Data excerpts
.....
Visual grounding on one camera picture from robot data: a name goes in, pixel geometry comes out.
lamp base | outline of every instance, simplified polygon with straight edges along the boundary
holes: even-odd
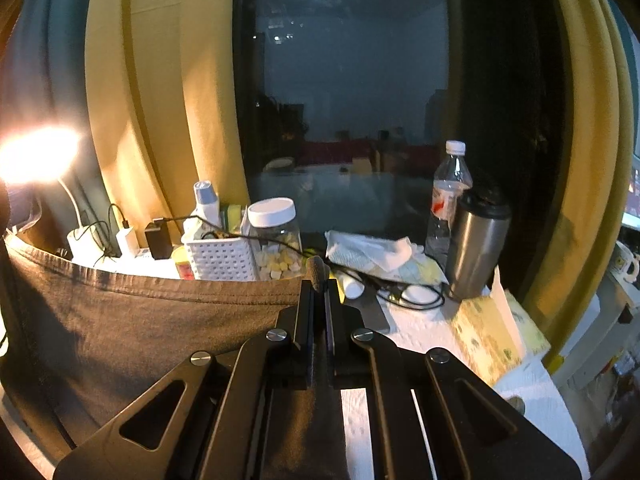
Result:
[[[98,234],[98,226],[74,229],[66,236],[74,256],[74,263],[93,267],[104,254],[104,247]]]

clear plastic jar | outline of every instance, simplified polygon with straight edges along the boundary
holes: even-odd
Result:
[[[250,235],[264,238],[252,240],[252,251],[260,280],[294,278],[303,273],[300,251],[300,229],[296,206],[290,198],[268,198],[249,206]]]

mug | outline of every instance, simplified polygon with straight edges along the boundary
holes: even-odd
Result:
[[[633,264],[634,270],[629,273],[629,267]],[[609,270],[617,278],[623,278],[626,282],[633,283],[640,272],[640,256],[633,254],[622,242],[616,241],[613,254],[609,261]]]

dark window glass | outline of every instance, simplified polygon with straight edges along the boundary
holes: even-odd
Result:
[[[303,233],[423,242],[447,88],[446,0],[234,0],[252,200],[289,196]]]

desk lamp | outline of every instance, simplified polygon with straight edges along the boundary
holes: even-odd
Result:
.....
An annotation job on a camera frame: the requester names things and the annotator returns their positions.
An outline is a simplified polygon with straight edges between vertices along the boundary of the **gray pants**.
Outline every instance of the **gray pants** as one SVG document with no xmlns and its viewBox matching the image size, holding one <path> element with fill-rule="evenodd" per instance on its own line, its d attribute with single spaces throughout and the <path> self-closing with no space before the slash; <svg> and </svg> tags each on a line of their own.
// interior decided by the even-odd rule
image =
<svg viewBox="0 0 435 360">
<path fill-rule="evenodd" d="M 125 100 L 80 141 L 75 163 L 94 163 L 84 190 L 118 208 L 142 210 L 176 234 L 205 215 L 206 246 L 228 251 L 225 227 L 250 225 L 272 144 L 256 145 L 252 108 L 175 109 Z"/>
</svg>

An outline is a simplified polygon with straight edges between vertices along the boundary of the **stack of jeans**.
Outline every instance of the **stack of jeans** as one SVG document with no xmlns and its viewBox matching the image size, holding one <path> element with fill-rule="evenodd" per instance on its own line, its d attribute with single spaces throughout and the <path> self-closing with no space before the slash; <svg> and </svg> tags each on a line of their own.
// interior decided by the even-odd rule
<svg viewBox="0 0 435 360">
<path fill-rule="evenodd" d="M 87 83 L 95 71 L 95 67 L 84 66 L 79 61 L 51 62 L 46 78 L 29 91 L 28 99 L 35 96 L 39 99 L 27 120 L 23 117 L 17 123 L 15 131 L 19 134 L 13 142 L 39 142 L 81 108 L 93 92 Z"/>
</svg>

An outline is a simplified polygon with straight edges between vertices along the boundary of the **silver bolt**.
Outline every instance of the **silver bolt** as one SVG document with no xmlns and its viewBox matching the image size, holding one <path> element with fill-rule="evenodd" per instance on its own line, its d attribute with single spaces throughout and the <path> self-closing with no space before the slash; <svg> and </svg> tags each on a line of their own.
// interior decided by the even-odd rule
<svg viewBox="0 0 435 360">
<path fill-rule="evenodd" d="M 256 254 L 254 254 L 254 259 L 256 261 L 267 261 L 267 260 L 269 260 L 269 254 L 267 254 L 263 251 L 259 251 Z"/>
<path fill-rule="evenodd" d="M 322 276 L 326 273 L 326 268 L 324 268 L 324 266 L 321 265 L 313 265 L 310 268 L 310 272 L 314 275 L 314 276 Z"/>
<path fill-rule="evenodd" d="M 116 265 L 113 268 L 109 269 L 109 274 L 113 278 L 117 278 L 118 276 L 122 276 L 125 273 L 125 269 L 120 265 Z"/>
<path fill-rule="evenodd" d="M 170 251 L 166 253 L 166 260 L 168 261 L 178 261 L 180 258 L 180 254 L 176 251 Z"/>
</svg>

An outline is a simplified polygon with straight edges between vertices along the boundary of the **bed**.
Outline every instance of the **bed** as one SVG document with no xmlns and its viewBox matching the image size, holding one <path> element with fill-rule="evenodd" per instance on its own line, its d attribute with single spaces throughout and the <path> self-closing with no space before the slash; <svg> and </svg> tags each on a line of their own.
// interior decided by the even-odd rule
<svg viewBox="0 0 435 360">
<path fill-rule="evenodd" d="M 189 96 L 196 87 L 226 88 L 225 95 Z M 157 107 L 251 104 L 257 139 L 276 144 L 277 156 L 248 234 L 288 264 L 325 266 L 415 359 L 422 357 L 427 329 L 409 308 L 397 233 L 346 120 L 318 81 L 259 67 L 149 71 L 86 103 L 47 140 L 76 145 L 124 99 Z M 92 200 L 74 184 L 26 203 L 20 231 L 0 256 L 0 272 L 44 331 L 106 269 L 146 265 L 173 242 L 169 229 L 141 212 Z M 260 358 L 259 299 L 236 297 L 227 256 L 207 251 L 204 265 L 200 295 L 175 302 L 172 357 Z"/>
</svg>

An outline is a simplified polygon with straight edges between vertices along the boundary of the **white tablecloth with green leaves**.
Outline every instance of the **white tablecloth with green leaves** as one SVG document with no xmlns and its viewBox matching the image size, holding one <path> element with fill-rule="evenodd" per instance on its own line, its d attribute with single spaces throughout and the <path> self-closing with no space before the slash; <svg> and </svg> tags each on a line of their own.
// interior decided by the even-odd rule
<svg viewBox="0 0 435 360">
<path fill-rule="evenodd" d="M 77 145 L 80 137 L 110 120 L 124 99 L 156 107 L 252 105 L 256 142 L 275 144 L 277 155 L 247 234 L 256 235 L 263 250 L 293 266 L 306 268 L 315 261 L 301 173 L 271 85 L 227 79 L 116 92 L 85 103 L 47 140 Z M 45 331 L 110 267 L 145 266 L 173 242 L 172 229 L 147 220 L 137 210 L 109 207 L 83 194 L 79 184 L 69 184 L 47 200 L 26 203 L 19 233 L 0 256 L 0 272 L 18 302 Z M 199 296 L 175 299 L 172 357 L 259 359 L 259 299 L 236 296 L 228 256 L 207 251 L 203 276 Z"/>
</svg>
.....
→ **Required work**
Copy out every line of the data where the word "tablecloth" occurs.

→ **Problem solution**
An outline is a simplified polygon with straight edges between vertices along the boundary of the **white tablecloth with green leaves**.
Outline every instance of the **white tablecloth with green leaves** as one SVG document with no xmlns and its viewBox matching the image size, holding one <path> element with fill-rule="evenodd" per instance on its own line, its d attribute with single spaces throughout and the <path> self-closing with no space before the slash; <svg> and </svg> tags each on a line of their own.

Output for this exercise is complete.